Report every line below that has the string "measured" in it.

━━━━━ GIVEN INFORMATION

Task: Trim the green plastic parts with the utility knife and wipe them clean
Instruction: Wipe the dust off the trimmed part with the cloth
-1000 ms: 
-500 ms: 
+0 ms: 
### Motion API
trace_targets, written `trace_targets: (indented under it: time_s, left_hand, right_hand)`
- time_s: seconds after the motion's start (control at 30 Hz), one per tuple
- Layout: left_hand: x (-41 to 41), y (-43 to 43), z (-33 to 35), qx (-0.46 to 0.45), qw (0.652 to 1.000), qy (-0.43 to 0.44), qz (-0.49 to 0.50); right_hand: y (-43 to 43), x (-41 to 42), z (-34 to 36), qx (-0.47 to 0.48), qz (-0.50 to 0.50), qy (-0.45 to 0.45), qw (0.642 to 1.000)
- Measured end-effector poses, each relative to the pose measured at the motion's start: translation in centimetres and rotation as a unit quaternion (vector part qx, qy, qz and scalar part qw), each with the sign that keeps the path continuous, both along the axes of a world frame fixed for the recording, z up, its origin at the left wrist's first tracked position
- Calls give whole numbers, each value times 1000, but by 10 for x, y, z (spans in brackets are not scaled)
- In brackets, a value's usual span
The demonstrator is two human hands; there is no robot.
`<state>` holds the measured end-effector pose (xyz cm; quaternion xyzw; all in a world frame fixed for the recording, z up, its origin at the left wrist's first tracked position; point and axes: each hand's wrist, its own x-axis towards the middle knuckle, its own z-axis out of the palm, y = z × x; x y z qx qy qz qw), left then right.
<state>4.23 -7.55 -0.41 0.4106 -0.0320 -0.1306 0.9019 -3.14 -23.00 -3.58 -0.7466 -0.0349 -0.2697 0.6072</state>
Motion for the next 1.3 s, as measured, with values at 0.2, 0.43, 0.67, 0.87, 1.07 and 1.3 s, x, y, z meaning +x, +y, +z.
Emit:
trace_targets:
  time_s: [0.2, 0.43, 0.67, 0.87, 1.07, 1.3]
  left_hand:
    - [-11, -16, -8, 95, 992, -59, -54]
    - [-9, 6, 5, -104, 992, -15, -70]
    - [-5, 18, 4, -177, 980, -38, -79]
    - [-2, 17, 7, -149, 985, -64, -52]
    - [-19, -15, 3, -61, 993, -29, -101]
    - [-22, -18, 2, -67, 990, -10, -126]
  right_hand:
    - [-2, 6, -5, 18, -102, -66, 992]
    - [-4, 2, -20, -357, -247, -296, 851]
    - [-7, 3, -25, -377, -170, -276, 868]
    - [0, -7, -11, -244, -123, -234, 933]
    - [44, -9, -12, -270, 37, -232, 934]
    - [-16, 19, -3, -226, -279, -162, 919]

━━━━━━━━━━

RESPONSE AREA
- Measured end-effector poses, each relative to the pose measured at the motion's start: translation in centimetres and rotation as a unit quaternion (vector part qx, qy, qz and scalar part qw), each with the sign that keeps the path continuous, both along the axes of a world frame fixed for the recording, z up, its origin at the left wrist's first tracked position
`<state>` holds the measured end-effector pose (xyz cm; quaternion xyzw; all in a world frame fixed for the recording, z up, its origin at the left wrist's first tracked position; point and axes: each hand's wrist, its own x-axis towards the middle knuckle, its own z-axis out of the palm, y = z × x; x y z qx qy qz qw), left then right.
Motion for the next 1.3 s, as measured, with values at 0.2, 0.43, 0.67, 0.87, 1.07 and 1.3 s, x, y, z meaning +x, +y, +z.

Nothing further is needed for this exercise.